Problem requirements.
An exact copy of all the entries below is what this task needs.

═══ Dataset

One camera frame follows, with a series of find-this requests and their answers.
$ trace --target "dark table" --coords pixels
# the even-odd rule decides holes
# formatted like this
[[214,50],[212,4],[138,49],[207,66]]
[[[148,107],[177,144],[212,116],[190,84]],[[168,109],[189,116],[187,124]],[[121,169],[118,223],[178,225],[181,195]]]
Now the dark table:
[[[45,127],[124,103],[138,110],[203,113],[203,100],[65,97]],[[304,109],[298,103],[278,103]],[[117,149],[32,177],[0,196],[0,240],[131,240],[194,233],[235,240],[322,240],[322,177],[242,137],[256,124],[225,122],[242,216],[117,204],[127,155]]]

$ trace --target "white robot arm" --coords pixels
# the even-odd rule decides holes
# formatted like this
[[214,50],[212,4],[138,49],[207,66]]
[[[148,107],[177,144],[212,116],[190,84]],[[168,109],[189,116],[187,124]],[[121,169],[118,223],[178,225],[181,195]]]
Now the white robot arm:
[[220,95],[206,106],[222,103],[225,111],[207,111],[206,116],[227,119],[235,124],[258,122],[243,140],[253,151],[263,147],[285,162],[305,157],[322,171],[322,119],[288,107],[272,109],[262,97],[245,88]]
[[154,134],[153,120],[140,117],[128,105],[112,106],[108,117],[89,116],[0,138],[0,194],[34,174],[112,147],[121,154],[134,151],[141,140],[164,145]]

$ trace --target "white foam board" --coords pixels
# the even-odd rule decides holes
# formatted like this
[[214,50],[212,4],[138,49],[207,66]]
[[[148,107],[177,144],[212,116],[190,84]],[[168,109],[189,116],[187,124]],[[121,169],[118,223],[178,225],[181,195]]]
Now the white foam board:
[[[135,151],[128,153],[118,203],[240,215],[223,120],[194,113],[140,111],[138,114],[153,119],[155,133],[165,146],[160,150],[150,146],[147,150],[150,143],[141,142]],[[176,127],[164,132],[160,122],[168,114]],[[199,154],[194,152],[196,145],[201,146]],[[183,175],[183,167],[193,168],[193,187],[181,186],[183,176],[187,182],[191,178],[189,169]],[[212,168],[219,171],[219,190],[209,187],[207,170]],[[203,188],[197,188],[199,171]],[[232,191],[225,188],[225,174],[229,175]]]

══════

Solution below.
One camera frame follows, with a series of find-this requests and their answers.
$ trace --target "dark table" --coords pixels
# the even-odd rule decides holes
# formatted like this
[[214,50],[212,4],[138,49],[207,66]]
[[[148,107],[177,144],[212,116],[190,84]],[[168,109],[189,116],[187,124]],[[121,169],[118,223],[178,225],[181,195]]]
Now the dark table:
[[[45,127],[124,103],[138,110],[203,113],[203,100],[65,97]],[[304,109],[298,103],[278,103]],[[117,149],[32,177],[0,196],[0,240],[131,240],[194,233],[235,240],[322,240],[322,177],[242,137],[256,124],[225,122],[242,216],[117,204],[127,155]]]

$ trace --target "white robot arm" --coords pixels
# the even-odd rule decides holes
# formatted like this
[[214,50],[212,4],[138,49],[207,66]]
[[[148,107],[177,144],[212,116],[190,84]],[[168,109],[189,116],[187,124]],[[121,169],[118,223],[178,225],[181,195]]]
Now the white robot arm:
[[220,95],[206,106],[222,103],[225,111],[207,111],[206,116],[227,119],[235,124],[258,122],[243,140],[253,151],[263,147],[285,162],[305,157],[322,171],[322,119],[288,107],[272,109],[262,97],[245,88]]
[[154,134],[153,120],[140,117],[128,105],[112,106],[108,117],[89,116],[0,138],[0,194],[34,174],[112,147],[121,154],[134,151],[141,140],[164,145]]

$ trace --target "white foam board" --coords pixels
# the even-odd rule decides holes
# formatted like this
[[214,50],[212,4],[138,49],[207,66]]
[[[148,107],[177,144],[212,116],[190,84]],[[168,109],[189,116],[187,124]],[[121,169],[118,223],[178,225],[181,195]]]
Now the white foam board:
[[[135,151],[128,153],[118,203],[240,215],[223,120],[194,113],[140,111],[138,114],[153,119],[155,133],[165,146],[160,150],[150,146],[147,150],[150,143],[141,142]],[[176,127],[164,132],[160,122],[168,114]],[[199,154],[194,152],[196,145],[201,146]],[[183,175],[183,167],[193,168],[193,187],[181,186],[183,176],[187,182],[191,178],[189,169]],[[212,168],[219,171],[219,190],[209,187],[207,170]],[[203,188],[197,188],[199,171]],[[232,191],[225,188],[225,174],[229,175]]]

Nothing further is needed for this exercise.